> _AIM OF THE EXERCISE_:
In the listing below, every line with the word "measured" needs to be copied.

> _AVAILABLE DATA_:
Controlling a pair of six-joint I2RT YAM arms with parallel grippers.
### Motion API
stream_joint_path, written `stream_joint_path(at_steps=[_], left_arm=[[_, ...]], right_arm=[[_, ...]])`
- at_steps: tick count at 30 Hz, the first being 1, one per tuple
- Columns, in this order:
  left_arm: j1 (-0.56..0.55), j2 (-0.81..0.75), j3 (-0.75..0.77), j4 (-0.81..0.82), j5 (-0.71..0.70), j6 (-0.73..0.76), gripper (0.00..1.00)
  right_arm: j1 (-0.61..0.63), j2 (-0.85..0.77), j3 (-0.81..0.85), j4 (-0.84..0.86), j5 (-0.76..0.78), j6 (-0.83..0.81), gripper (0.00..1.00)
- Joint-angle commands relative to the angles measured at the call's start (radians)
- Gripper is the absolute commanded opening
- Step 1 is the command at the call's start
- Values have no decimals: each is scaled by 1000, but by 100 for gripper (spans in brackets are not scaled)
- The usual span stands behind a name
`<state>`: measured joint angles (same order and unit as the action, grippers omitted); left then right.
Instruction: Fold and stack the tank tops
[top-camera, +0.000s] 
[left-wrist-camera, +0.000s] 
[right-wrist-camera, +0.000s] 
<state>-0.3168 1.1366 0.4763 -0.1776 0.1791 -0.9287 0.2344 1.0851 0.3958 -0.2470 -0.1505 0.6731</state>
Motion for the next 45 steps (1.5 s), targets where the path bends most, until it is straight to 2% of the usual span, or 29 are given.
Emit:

> _RESULT OF THIS EXERCISE_:
- Joint-angle commands relative to the angles measured at the call's start (radians)
`<state>`: measured joint angles (same order and unit as the action, grippers omitted); left then right.

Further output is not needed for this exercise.